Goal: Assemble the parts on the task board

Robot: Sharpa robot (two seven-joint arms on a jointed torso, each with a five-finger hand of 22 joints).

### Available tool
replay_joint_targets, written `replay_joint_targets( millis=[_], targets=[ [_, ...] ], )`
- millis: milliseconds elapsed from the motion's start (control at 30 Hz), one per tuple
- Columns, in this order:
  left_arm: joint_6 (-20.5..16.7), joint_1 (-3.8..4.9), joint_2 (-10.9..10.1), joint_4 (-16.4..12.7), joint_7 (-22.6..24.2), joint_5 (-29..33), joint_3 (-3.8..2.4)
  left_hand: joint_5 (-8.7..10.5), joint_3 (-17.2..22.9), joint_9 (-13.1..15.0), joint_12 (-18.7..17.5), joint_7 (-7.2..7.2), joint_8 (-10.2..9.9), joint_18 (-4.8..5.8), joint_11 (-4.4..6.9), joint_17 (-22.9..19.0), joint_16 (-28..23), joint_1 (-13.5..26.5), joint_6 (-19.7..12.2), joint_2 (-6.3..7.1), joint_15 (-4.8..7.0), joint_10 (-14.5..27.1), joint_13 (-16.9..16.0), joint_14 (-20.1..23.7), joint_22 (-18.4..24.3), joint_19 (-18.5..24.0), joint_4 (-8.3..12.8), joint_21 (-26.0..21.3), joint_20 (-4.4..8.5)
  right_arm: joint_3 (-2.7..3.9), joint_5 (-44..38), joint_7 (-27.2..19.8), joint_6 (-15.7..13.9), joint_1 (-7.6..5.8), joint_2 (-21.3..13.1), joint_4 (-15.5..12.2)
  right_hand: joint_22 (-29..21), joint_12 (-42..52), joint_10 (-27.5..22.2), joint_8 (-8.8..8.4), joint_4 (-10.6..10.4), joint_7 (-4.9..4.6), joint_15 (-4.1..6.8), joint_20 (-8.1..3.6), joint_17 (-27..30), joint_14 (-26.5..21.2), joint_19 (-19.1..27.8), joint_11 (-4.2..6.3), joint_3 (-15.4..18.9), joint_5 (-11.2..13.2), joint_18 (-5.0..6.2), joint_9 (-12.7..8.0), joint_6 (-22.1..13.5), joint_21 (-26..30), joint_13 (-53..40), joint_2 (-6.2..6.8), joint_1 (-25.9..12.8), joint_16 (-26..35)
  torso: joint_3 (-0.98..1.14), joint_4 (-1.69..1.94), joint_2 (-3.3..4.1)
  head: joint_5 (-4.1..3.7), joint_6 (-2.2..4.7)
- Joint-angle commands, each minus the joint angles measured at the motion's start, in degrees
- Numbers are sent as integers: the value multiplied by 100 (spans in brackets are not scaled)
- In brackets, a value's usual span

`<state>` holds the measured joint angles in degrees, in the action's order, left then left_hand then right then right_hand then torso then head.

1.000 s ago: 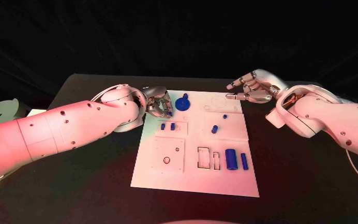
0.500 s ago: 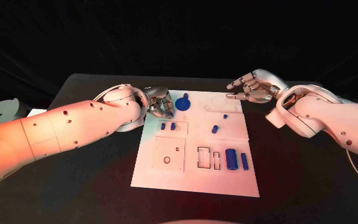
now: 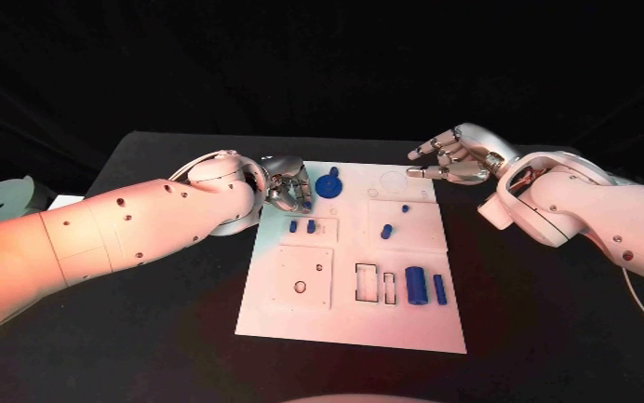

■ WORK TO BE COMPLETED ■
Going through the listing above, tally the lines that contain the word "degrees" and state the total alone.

■ SOLUTION TO THE PROBLEM ■
2